◆ **WHAT TO PRODUCE**: The lines you need are those holding the word "kindly"; pull them from the material.

# # # # # # #

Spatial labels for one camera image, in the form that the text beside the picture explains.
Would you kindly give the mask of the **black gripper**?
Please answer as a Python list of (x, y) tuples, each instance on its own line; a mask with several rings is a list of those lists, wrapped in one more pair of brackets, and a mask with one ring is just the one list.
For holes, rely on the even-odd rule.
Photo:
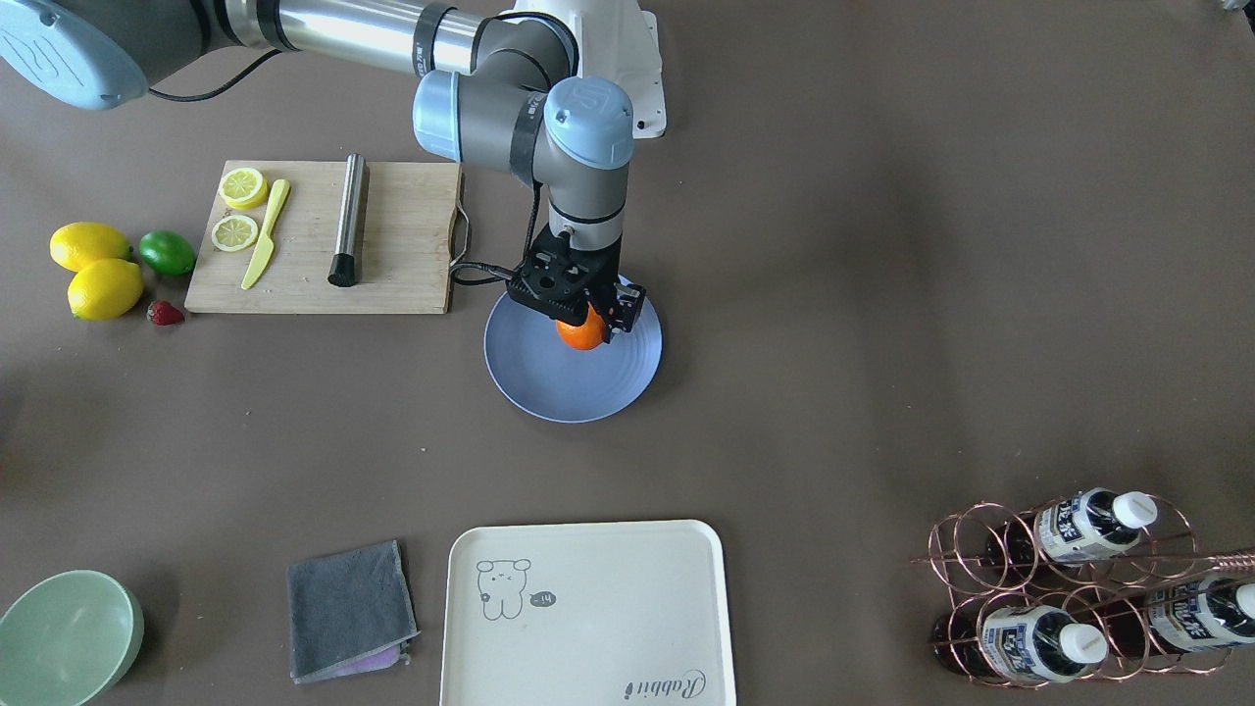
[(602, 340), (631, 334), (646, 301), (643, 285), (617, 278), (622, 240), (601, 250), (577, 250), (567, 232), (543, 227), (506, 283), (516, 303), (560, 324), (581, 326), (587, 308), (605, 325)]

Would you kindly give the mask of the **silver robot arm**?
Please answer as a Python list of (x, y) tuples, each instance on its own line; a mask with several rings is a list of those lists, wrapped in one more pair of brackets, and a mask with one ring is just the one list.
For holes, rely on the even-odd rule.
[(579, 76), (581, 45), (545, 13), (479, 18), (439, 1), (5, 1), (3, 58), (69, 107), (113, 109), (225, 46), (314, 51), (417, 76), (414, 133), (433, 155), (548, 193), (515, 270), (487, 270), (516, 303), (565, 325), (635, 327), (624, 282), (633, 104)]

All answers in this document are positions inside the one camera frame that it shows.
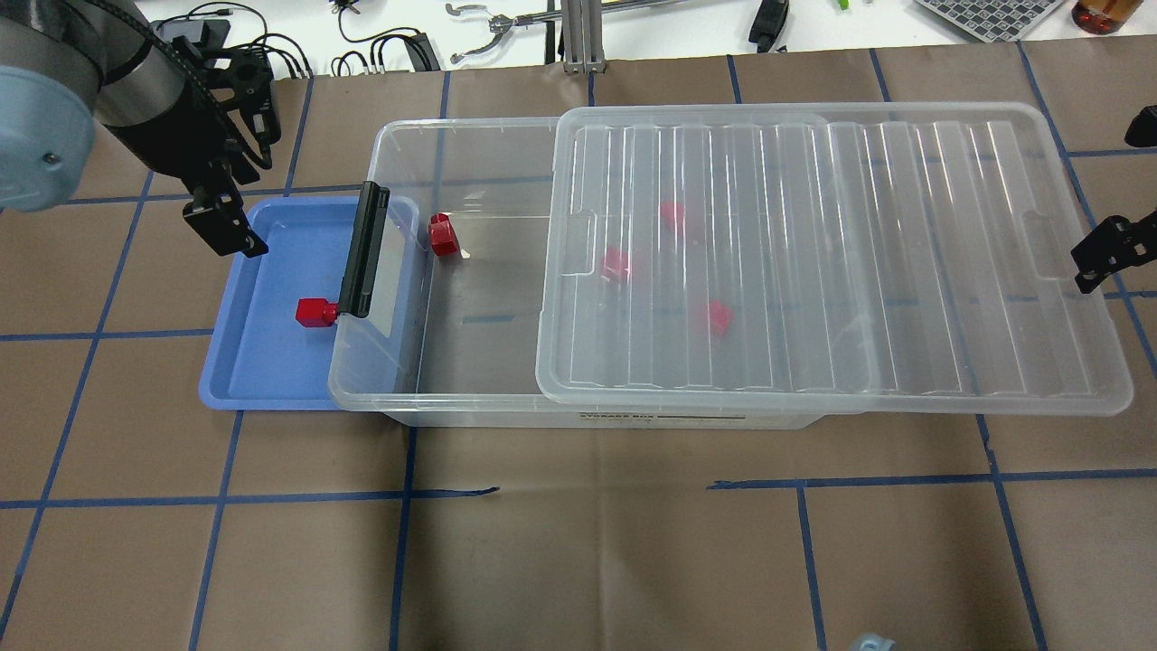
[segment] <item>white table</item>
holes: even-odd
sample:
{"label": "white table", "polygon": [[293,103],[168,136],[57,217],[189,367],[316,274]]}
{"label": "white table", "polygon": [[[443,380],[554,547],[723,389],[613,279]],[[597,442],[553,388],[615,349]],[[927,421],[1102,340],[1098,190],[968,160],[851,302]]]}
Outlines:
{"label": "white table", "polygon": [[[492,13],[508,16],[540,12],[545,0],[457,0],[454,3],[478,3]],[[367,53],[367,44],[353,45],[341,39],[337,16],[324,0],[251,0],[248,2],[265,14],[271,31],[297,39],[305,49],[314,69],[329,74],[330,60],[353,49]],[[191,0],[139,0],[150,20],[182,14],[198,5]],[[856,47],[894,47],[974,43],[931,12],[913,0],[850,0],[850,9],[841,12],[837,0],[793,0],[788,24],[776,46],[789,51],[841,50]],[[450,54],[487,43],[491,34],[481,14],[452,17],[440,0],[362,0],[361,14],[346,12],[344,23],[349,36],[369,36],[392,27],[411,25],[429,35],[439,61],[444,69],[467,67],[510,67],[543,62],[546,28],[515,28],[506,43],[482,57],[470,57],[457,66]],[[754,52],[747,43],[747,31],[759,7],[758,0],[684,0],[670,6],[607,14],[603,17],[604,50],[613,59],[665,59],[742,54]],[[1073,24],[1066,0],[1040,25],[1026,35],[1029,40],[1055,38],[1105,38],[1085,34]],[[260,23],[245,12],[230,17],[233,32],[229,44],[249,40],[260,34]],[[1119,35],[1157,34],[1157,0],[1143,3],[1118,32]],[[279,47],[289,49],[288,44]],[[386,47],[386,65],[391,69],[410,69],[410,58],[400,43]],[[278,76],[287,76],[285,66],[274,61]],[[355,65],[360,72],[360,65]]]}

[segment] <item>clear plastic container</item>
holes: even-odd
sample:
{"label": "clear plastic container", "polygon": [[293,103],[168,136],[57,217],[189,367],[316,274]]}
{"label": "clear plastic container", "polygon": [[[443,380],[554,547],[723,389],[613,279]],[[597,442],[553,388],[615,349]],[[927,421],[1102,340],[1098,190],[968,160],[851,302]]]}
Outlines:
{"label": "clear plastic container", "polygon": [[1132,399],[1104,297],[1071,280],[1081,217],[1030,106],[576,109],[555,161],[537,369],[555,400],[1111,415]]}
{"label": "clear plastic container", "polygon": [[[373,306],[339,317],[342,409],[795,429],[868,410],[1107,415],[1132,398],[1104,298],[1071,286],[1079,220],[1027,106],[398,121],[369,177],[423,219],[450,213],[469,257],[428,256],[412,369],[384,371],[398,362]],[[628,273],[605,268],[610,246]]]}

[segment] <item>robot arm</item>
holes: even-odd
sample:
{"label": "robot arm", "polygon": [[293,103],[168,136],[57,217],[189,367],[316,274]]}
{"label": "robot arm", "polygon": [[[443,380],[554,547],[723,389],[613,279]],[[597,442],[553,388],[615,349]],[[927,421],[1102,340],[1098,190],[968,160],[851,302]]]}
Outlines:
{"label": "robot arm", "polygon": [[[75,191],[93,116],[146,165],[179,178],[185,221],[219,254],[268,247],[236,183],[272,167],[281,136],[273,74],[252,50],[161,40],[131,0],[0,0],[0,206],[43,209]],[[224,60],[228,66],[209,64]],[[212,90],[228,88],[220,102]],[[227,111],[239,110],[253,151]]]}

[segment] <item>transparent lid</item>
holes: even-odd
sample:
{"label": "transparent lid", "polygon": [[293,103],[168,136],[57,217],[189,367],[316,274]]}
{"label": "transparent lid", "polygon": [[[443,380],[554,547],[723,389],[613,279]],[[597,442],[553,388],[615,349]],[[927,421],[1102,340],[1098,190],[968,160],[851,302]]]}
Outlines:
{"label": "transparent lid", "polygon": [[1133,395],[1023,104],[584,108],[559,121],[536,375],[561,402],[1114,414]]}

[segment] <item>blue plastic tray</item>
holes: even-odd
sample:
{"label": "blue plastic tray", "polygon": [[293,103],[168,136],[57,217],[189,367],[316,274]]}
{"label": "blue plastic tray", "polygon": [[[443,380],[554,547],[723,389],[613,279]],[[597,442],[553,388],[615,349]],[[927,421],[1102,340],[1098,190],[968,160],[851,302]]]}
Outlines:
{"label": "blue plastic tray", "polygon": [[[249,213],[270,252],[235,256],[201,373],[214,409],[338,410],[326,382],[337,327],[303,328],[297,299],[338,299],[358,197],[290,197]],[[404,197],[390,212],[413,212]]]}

# # # # # # #

◆ **TASK OUTPUT**:
Would you kindly give the mask of the **black gripper**?
Would you kindly give the mask of the **silver robot arm**?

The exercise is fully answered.